How to Avoid a Staph Infection and MRSA

It’s a fact of life: Bacteria live on us and in us. Staphylococcus aureus is one of them. Nearly one in three people carry staph bacteria on the skin or in the nose, though most of us have no ill effects from it.

But S. aureus can turn into a staph infection, causing boils, blisters, and rashes to break out on the skin. A staph infection has the potential to become life-threatening if the bacteria get inside the body through a wound or surgical incision. The infection then can spread to the blood, bones, or major organs, like the heart and lungs.

The Emergence of MRSA

Staph infections have become a greater public health threat since the development of MRSA, or methicillin-resistant Staphylococcus aureus. Methicillin is an antibiotic in the penicillin family, and it used to easily get rid of staph. Although many staph infections can still be successfully treated with methicillin and similar medications, MRSA strains are highly resistant to many antibiotic treatments.

A MRSA infection is cause for great concern, particularly if it has spread from the skin. Although MRSA has a reputation for circulating in hospitals and healthcare facilities, as many as 12 percent of MRSA infections occur in the community and appear to be unrelated to a healthcare facility exposure.

Who Is at Risk for Staph Infections?

Staph bacteria, including MRSA, spread through direct skin-to-skin contact with an infected person. The bacteria also can spread through contact with items that have touched an infected person, such as towels, sheets, razors, sports equipment, or bandages.

Groups most at risk for developing a staph infection or MRSA infection include:

  • People who have been recently hospitalized
  • People in nursing homes or care facilities
  • People with weakened immune systems
  • Children in day care, where there is close child-to-child contact
  • Athletes who have skin-to-skin contact with each other or share equipment
  • Members of the military
  • People who get tattoos

Staph Skin Conditions and Complications

Staph infections and MRSA most often occur on parts of the body where there is hair or at the site of cuts and scrapes. The bacteria can cause skin conditions like:

  • Folliculitis. Staph bacteria get into hair follicles, causing small white pustules to develop on the skin. These pustules often are ringed by red skin.
  • Boils. A hair follicle infection can progress until it becomes a swollen, red lump on the skin called a boil. These lumps are very painful and usually swell with pus and grow larger until they rupture and drain.
  • Cellulitis. If the infection goes deeper into the skin, it can create a swollen, red area of skin that feels hot to the touch. As the area of cellulitis infection spreads, the infected person may feel feverish or ill.
  • Impetigo. Children are most affected by this type of staph infection, which causes blisters to form around the nose and mouth. These blisters can burst, drain, and then form crusty, honey-colored scabs.
  • Scalded skin syndrome. This form of staph infection creates a toxin that causes a rash all over the body. The rash causes the top layer of skin to slough off, exposing red and raw skin that resembles a scald or burn. Newborns and very young children are most often affected, and they require hospital treatment.

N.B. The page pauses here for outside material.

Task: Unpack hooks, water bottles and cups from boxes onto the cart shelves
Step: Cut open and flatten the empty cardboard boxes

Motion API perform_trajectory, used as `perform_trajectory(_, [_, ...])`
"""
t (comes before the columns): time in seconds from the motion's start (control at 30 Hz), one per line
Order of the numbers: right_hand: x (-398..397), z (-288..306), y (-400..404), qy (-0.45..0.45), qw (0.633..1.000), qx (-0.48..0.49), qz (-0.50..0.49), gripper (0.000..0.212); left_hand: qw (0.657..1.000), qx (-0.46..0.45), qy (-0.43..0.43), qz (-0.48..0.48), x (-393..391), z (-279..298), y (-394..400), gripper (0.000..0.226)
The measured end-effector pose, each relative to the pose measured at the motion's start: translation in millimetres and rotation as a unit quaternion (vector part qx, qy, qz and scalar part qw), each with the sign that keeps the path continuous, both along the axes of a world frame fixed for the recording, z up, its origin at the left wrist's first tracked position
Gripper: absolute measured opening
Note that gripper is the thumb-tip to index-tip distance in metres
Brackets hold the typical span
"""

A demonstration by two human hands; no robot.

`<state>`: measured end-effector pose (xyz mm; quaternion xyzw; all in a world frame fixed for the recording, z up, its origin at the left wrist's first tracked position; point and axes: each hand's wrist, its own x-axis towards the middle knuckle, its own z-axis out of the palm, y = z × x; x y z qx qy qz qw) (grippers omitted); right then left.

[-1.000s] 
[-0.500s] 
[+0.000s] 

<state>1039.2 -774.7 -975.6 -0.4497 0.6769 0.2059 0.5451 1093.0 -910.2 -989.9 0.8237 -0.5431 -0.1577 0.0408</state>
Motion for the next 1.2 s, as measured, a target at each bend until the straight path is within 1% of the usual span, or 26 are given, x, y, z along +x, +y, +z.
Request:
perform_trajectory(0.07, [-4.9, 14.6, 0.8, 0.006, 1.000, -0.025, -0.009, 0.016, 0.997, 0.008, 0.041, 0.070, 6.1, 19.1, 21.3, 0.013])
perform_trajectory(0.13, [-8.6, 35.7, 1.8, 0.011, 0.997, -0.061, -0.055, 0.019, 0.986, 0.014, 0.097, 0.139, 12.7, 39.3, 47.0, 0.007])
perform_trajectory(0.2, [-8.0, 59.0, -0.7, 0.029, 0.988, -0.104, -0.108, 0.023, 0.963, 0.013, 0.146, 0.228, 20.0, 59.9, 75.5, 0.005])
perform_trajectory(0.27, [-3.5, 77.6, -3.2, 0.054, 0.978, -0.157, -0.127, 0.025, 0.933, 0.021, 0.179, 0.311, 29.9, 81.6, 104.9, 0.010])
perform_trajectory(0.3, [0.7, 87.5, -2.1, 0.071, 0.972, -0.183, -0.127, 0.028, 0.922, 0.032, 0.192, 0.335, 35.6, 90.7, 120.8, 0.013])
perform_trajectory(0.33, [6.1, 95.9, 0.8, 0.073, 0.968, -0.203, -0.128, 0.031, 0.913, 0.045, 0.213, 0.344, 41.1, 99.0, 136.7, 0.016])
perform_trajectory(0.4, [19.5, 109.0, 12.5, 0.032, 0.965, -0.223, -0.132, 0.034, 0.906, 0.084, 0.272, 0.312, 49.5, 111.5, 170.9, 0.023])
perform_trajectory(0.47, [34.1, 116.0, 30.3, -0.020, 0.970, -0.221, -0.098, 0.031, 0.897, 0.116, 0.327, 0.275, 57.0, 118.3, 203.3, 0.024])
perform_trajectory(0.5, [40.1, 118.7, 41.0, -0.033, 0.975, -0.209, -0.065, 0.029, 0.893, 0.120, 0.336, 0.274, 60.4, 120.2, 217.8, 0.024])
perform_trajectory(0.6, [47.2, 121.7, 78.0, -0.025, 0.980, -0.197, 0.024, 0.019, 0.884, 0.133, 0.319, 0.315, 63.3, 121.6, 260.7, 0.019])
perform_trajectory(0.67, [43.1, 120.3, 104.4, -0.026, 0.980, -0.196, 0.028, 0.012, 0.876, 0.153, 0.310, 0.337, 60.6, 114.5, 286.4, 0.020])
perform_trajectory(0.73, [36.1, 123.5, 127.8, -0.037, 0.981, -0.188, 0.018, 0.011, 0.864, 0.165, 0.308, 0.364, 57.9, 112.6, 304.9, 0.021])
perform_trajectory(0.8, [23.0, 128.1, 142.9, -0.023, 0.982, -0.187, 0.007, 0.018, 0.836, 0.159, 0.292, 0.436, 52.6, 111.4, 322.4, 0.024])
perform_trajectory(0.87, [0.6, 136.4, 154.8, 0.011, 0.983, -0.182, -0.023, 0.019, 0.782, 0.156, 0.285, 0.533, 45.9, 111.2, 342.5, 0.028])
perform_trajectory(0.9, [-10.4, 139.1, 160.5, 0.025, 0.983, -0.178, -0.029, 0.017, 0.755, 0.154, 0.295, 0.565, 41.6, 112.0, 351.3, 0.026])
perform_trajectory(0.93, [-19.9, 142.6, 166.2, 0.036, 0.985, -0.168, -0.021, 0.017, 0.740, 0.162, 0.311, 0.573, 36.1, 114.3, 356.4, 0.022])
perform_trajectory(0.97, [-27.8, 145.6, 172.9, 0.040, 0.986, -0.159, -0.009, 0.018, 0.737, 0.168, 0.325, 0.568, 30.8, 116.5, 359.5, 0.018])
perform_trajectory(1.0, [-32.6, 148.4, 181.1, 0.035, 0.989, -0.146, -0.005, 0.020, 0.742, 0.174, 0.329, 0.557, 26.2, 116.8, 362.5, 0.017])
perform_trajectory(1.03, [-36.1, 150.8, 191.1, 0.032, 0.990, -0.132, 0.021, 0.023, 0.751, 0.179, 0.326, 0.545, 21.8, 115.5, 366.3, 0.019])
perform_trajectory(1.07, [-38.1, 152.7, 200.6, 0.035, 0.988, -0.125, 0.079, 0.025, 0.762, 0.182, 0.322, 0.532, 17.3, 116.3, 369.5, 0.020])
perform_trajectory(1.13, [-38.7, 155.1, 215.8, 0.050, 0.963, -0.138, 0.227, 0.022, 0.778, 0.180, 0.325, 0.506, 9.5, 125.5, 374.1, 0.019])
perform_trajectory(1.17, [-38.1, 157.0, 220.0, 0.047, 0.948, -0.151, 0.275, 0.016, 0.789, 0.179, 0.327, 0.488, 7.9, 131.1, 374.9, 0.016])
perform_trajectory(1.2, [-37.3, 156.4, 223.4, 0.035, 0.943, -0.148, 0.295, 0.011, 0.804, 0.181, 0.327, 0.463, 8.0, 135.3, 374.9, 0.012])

Staph infections, including MRSA, that have spread and progressed to a serious stage can cause symptoms like:

  • Fever
  • Chills
  • Fatigue and weakness
  • Headache
  • Muscle aches
  • Cough
  • Shortness of breath
  • Chest pain

Treating Staph Infections

Most staph skin infections can be avoided through the practice of good hygiene. That means you should wash any injury to the skin with an antibacterial soap or cleanser as soon as possible. Next, apply an antibiotic ointment and cover the skin with a clean bandage. You can take non-prescription pain relievers like aspirin, acetaminophen (Tylenol and others), or ibuprofen (Advil, Motrin, and others) to dull the ache of the infected site.

If a staph skin infection does develop, your doctor will either prescribe an antibiotic cream or an oral antibiotic to treat it. If so, be sure to carefully follow the dosage schedule and — most importantly — take all the pills provided to you, even if you start feeling better. If you don’t complete the full course of treatment, the staph infection may return in a form that will resist antibiotics. Serious staph infections can require hospitalization.

Stopping the Spread of Staph

To prevent the spread of staph bacteria and MRSA, you should:

  • Wash your hands often and thoroughly with soap and water or use an alcohol- based hand sanitizer.
  • Bathe or shower once a day; if you’re an athlete, shower immediately after every game and practice.
  • Keep all skin injuries clean and bandaged until they are healed.
  • Don't share any personal items, including towels and sports equipment.

Staph infections can quickly become dangerous. Seek medical attention as soon as possible and follow all of your doctor’s directions to the letter.